───── Exercise materials

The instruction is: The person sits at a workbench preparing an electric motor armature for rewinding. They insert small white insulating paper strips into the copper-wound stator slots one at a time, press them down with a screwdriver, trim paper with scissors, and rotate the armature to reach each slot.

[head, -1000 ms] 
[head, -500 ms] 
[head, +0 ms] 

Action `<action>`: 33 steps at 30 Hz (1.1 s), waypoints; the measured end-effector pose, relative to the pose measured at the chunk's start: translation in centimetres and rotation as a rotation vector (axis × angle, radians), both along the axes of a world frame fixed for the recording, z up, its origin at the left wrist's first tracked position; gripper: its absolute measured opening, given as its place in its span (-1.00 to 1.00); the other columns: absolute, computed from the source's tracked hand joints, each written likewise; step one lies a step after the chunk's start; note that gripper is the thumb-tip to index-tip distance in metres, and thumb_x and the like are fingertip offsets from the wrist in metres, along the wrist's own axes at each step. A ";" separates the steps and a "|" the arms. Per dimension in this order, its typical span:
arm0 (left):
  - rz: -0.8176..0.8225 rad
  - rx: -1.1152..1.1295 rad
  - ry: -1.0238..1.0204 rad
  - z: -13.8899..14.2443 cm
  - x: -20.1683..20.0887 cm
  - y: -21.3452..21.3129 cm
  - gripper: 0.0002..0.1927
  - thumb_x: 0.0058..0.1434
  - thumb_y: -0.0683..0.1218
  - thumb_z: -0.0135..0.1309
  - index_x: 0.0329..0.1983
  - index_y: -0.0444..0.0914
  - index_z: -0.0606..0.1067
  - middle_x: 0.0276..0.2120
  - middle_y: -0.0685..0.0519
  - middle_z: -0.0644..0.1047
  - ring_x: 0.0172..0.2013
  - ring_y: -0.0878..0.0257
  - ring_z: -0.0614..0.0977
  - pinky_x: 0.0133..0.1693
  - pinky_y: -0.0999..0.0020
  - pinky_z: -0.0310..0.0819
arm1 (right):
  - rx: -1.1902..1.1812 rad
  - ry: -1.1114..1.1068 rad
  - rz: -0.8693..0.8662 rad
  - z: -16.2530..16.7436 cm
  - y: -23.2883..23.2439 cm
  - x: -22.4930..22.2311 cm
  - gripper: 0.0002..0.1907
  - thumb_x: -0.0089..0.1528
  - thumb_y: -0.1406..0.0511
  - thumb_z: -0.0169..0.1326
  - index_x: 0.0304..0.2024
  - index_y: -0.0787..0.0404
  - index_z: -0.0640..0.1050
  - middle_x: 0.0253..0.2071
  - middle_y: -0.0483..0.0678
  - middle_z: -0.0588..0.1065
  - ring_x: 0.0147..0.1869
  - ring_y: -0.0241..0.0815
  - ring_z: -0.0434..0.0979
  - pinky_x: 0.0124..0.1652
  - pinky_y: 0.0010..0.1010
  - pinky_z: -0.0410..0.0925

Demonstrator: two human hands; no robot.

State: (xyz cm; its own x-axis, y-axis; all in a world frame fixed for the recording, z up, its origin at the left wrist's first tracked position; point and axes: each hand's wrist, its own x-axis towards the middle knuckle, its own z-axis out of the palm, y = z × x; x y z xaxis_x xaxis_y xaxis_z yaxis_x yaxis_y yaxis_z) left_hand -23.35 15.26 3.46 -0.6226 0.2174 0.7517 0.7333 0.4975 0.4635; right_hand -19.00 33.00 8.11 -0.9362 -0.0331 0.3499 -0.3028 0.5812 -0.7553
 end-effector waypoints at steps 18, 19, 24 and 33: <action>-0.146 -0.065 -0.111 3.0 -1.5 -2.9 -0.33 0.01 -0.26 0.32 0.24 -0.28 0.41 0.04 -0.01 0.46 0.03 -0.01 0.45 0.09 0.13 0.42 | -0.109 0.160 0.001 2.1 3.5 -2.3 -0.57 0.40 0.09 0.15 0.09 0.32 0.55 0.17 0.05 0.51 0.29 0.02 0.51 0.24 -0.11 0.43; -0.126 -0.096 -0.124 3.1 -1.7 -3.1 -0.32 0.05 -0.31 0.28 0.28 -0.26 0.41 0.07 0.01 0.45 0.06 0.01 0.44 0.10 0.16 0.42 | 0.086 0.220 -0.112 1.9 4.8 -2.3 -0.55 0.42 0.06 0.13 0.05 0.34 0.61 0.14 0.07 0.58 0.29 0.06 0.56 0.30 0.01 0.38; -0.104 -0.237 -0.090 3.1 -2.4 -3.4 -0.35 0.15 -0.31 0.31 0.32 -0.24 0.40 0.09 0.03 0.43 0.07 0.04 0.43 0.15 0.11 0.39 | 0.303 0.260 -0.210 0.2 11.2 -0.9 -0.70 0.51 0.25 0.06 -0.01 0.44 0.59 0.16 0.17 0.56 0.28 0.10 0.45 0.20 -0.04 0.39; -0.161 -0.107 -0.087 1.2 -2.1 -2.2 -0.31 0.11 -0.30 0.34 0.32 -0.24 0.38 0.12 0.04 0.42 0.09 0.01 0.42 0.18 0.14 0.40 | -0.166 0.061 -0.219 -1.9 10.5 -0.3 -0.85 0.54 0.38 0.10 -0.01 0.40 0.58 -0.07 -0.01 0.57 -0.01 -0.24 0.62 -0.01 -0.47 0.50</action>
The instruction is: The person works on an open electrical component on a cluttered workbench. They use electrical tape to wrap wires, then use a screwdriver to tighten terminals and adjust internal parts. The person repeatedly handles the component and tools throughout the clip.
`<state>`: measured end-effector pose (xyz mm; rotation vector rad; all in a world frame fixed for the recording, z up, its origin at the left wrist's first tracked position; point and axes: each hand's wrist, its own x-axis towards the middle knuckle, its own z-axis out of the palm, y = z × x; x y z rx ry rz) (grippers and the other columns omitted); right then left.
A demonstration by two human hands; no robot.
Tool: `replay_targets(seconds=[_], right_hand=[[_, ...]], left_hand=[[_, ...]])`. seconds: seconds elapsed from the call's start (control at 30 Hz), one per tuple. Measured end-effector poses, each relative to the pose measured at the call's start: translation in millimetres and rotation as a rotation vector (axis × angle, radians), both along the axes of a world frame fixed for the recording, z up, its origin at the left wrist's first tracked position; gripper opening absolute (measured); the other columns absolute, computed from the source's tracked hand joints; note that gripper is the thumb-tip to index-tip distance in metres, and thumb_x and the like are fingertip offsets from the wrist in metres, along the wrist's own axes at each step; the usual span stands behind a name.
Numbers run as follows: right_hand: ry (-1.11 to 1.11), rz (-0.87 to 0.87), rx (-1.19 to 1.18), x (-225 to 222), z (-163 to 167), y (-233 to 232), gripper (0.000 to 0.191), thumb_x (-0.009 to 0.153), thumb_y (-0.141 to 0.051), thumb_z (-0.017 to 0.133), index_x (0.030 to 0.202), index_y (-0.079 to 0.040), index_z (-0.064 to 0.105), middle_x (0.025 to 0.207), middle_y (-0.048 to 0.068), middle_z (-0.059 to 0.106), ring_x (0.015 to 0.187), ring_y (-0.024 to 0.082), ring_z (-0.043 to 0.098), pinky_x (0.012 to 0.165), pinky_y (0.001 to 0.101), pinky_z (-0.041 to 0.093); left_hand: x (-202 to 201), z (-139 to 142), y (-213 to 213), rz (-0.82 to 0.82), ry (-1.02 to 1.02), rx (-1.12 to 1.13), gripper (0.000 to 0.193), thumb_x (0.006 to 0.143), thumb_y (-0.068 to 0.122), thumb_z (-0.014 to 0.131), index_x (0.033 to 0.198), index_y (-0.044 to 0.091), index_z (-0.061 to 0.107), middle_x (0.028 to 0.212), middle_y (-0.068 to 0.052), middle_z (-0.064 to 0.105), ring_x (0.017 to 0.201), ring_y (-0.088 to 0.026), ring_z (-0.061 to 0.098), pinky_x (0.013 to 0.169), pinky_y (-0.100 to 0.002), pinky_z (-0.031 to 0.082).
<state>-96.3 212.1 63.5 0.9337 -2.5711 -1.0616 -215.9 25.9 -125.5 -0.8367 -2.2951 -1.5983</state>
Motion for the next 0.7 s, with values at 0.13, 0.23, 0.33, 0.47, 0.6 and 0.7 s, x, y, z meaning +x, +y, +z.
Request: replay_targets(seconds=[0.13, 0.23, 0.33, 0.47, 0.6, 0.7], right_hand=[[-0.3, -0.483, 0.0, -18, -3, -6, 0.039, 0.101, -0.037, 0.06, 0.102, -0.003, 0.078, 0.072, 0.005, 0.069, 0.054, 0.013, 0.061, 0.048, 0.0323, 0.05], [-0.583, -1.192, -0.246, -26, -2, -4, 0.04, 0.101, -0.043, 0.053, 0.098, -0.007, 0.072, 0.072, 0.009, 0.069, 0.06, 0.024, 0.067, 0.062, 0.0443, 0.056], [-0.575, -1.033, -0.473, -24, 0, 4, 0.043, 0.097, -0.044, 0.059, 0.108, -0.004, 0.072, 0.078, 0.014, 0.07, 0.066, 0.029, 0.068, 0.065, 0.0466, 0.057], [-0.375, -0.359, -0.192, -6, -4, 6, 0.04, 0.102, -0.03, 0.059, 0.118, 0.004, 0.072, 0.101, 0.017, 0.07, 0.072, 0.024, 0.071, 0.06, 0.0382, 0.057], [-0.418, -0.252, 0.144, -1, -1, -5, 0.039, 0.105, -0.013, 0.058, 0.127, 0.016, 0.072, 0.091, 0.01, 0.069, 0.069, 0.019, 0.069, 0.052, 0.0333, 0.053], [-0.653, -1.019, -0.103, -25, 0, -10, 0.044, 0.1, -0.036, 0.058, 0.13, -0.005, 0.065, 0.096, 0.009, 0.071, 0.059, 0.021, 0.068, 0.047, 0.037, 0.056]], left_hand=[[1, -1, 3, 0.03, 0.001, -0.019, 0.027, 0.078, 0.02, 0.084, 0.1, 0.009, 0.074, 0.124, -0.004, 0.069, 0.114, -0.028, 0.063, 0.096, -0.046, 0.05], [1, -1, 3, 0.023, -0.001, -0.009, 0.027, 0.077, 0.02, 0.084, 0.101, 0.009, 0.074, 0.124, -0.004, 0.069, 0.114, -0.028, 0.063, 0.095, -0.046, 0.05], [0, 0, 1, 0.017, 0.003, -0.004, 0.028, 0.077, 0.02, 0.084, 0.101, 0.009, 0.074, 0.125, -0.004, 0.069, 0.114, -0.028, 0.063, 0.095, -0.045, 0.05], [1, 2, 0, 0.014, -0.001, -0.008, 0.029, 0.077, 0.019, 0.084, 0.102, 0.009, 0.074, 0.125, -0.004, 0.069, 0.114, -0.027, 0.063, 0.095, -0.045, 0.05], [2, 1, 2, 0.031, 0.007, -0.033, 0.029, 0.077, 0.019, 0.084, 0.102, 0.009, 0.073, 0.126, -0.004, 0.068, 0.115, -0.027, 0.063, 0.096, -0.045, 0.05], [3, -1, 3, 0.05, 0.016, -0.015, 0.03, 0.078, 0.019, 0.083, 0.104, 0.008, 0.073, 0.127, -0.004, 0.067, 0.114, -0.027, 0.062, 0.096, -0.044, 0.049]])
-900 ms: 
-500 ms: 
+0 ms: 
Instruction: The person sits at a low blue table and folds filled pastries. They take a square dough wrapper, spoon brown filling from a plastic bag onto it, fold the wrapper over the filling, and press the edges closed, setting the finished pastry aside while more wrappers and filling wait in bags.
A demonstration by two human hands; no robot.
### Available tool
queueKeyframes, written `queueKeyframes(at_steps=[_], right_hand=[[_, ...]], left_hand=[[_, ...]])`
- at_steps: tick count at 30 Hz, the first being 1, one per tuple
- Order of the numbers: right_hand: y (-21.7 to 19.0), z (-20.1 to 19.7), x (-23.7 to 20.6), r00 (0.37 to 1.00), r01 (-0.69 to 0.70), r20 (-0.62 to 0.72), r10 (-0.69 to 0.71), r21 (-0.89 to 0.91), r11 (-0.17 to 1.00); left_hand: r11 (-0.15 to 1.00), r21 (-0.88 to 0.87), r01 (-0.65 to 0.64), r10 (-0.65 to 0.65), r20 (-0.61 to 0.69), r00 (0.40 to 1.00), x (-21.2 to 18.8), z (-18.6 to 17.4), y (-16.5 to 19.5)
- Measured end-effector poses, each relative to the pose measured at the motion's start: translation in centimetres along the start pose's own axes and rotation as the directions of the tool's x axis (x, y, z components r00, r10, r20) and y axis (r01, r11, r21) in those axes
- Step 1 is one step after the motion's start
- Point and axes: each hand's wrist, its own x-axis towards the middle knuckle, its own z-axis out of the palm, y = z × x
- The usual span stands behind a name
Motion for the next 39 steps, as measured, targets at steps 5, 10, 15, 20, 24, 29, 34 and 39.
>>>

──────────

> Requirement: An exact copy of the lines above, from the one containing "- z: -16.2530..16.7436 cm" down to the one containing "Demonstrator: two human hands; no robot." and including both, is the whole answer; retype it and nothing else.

> Completed task:
  - z: -16.2530..16.7436 cm
  - y: -23.2883..23.2439 cm
  - x: -22.4930..22.2311 cm
  - gripper: 0.0002..0.1907
  - thumb_x: -0.0089..0.1528
  - thumb_y: -0.1406..0.0511
  - thumb_z: -0.0169..0.1326
  - index_x: 0.0304..0.2024
  - index_y: -0.0787..0.0404
  - index_z: -0.0640..0.1050
  - middle_x: 0.0253..0.2071
  - middle_y: -0.0483..0.0678
  - middle_z: -0.0588..0.1065
  - ring_x: 0.0147..0.1869
  - ring_y: -0.0241..0.0815
  - ring_z: -0.0434..0.0979
  - pinky_x: 0.0124..0.1652
  - pinky_y: 0.0010..0.1010
  - pinky_z: -0.0410..0.0925

Demonstrator: two human hands; no robot.

That concludes the answer.